First let me say the obvious, that is a beautiful pen.  Secondly, as a beginner who has only done simple bushing to bushing pens let me also thank you for taking a picture of what the glue up looks like and explaining how you do it.  I appreciate having a chance to learn from your mini-tutorial []


----------



## ed4copies (Feb 20, 2006)

Nils,

It's all been said, but I have to "pile on".  This is too good to overlook.

GJNP!!


----------



## terrymiller (Feb 20, 2006)

Nils you say it looks alright.  But that is a beautiful pen very nice use of the Ivory.


----------



## nilsatcraft (Feb 20, 2006)

Thanks, folks.  I haven't seen this thread for four months (it started in October and was resurrected today).  This is actually the pen I use every day and carry around with me everywhere.  I'm really happy with how it's held up and it makes a great demo pen to show people what fun you can have with a pen.


----------



## Gary Max (Feb 20, 2006)

Heck I had forgotten that I sent you the Ivory.  As soon as the weather gets better I need to turn some of it myself. I just can not turn pens when it's down in the teens in the morning.
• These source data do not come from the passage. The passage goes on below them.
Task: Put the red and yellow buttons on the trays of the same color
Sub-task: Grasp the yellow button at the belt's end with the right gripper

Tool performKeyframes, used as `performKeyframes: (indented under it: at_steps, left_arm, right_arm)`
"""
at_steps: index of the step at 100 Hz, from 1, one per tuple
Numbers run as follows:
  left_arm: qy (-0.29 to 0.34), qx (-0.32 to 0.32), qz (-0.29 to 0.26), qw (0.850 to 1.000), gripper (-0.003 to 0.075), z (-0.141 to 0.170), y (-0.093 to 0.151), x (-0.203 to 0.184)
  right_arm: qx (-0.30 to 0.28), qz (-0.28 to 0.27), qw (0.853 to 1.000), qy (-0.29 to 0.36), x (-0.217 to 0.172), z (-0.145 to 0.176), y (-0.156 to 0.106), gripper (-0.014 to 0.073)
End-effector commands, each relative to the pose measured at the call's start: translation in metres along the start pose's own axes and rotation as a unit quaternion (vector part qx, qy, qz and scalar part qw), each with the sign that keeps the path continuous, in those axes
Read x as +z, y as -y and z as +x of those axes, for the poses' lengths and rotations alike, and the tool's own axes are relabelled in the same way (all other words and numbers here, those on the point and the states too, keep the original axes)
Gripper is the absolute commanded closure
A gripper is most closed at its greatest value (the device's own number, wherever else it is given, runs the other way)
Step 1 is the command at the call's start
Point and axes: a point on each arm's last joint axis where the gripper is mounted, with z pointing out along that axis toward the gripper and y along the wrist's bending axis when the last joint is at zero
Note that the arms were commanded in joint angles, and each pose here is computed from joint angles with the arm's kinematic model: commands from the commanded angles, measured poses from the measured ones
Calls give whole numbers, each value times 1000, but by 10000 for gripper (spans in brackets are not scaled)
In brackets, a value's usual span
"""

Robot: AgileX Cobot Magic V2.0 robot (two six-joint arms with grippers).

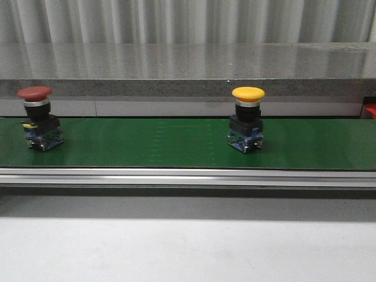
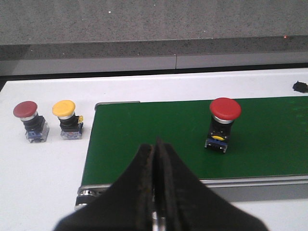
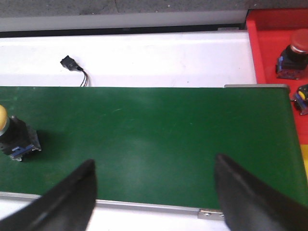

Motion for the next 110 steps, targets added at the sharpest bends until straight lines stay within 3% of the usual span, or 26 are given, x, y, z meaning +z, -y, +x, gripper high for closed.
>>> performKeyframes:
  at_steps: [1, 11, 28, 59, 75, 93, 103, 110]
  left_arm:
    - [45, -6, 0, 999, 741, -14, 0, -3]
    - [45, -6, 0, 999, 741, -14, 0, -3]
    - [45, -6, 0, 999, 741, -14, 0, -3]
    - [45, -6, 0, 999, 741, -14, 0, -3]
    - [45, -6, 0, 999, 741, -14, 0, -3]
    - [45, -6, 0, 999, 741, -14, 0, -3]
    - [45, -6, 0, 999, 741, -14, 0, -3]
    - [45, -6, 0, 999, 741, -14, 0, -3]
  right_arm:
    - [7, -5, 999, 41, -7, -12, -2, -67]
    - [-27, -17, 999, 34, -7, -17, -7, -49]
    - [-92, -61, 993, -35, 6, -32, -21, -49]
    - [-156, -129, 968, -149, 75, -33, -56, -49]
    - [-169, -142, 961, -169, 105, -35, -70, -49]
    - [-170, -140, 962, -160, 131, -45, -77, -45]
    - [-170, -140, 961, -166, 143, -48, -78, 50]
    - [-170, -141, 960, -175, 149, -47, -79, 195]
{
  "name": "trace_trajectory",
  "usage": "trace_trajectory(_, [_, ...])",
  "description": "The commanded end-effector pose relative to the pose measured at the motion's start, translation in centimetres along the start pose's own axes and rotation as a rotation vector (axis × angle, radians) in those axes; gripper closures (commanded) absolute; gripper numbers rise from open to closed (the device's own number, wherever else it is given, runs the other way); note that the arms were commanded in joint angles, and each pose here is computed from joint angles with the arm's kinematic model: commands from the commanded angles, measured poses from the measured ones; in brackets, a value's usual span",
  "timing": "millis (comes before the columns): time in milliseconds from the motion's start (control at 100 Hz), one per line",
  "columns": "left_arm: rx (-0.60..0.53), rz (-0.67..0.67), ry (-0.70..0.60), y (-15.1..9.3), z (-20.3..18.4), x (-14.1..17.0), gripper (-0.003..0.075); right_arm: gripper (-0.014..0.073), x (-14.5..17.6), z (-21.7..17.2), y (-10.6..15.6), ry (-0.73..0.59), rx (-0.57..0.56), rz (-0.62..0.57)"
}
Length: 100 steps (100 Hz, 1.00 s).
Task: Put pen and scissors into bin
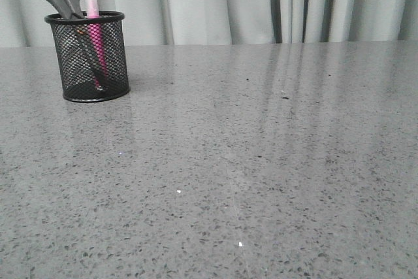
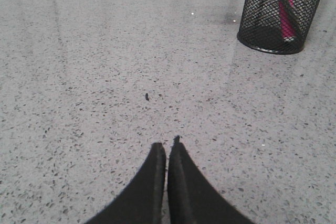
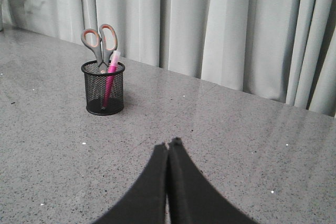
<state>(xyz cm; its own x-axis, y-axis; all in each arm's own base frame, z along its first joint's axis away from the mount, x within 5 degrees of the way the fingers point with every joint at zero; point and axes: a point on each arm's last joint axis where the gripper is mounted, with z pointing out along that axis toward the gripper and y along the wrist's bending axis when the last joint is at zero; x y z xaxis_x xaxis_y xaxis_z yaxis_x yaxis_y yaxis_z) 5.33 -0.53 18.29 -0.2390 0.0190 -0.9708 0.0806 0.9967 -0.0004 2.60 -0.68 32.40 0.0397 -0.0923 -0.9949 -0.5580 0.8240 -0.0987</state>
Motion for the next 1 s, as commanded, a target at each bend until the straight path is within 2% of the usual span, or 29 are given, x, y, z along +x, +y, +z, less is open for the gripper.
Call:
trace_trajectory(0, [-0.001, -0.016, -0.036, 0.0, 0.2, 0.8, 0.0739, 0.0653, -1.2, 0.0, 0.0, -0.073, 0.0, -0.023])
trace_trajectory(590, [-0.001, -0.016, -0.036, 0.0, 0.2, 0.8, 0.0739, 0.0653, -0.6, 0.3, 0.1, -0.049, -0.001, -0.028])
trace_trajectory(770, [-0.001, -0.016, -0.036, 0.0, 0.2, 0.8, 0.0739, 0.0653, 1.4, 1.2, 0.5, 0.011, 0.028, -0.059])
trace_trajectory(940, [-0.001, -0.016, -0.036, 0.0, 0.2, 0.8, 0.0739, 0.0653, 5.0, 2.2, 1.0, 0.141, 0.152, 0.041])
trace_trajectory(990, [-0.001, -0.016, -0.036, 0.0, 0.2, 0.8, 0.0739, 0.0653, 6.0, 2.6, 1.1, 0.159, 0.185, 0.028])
Spring is coming-- I just wish it would get here.


----------



## Jim15 (Feb 21, 2006)

A great looking pen, I wouldn't be able to sell or give that one away (it's a keeper).

jim


----------



## gerryr (Feb 21, 2006)

This was one of the early pens I saw after I found this place and it got me looking for old piano keys.  I still have a picture of Nils's glue-up and plan to borrow the basic shape.  It is one of the most elegant and beautiful pens I've seen.


----------



## realgenius (Feb 21, 2006)

WOW!!!!!WOW!!!!! I just hope someday I can do work that good.  WOW!!!![^][^][^]

Debra


----------